Exercise data:
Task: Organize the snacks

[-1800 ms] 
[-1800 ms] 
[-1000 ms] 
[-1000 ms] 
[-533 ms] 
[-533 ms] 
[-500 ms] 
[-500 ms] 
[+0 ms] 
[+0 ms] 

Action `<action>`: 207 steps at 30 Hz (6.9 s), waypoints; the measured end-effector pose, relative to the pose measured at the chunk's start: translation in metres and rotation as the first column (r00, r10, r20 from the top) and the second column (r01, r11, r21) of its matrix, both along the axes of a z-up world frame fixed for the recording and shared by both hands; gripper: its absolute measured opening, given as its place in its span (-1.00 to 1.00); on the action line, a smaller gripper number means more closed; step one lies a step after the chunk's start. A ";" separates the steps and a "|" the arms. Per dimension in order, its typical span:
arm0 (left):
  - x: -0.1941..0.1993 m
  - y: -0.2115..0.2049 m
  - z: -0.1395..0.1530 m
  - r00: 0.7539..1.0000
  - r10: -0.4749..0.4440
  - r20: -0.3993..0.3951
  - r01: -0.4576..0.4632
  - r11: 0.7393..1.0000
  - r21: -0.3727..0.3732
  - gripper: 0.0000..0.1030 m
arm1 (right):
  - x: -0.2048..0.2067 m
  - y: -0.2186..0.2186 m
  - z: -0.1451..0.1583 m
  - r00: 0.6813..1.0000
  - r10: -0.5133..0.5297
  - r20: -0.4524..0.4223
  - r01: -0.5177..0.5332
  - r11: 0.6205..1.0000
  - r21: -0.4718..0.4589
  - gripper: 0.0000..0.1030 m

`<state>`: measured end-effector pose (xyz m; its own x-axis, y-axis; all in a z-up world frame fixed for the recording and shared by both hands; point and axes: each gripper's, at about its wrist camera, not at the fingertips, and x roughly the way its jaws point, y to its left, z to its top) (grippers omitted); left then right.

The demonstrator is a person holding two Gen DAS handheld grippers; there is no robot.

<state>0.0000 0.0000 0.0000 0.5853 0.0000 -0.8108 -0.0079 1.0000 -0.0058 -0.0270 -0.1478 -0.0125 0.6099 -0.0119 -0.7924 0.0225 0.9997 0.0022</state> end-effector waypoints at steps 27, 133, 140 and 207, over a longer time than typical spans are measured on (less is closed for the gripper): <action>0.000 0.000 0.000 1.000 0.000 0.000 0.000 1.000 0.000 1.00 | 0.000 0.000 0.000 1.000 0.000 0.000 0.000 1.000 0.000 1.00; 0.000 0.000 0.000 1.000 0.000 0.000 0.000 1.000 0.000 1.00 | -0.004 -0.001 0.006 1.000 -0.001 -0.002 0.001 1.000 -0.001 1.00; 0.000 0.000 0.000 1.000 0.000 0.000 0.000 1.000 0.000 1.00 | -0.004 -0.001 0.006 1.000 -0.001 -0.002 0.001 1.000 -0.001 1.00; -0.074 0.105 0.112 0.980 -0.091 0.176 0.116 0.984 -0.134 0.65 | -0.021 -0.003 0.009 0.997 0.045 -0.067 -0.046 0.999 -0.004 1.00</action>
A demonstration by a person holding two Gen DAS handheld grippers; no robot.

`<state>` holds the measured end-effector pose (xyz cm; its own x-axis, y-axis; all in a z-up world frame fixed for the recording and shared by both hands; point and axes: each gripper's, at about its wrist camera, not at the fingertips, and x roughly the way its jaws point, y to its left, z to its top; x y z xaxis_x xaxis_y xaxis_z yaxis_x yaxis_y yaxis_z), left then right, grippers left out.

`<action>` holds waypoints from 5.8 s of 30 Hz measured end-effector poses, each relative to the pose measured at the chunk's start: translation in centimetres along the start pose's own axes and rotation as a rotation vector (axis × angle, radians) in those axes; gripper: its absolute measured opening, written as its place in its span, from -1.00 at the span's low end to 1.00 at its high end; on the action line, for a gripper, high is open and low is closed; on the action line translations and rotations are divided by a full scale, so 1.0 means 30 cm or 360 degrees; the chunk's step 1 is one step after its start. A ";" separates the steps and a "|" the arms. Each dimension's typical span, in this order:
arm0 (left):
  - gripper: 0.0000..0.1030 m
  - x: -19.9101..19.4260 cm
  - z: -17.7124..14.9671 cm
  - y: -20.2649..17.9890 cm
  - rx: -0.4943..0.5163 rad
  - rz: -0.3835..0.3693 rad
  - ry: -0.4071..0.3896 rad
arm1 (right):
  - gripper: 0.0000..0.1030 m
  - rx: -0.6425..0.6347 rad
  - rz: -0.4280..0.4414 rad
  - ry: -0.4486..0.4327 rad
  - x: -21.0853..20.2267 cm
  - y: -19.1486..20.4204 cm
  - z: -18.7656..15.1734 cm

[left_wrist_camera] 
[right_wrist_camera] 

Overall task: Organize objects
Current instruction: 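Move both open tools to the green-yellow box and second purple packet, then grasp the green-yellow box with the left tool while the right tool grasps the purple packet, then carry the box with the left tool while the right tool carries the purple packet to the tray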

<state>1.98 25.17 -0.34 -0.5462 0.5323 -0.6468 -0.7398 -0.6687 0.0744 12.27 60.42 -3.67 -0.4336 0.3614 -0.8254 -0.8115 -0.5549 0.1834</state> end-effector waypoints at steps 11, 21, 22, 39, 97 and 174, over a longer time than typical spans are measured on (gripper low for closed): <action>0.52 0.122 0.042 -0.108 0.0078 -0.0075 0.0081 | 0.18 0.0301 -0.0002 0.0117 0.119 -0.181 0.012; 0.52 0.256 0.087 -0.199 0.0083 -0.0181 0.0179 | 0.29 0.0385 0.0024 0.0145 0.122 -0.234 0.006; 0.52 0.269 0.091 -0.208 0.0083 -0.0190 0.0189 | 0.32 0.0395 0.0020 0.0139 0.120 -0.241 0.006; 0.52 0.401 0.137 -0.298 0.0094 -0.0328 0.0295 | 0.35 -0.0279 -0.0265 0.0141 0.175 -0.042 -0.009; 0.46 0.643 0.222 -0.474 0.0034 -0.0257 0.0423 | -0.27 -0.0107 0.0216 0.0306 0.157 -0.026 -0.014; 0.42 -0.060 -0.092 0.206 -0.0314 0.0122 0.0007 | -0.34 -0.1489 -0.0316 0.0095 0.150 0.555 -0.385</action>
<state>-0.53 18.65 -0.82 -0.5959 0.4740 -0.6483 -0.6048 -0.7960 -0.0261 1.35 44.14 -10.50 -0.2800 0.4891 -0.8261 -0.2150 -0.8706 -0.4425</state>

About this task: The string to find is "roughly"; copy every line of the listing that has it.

Written solution:
`<state>`: measured end-effector pose (xyz m; its own x-axis, y-axis; all in a z-up world frame fixed for the recording and shared by both hands; point and axes: each gripper's, at about its wrist camera, not at the fingertips, and x roughly the way its jaws point, y to its left, z to its top) (grippers omitted); left then right.
`<state>` holds the measured end-effector pose (xyz cm; its own x-axis, y-axis; all in a z-up world frame fixed for the recording and shared by both hands; point and axes: each gripper's, at about its wrist camera, not at the fingertips, and x roughly the way its jaws point, y to its left, z to its top; x y z xaxis_x xaxis_y xaxis_z yaxis_x yaxis_y yaxis_z), left then right, grippers left out.

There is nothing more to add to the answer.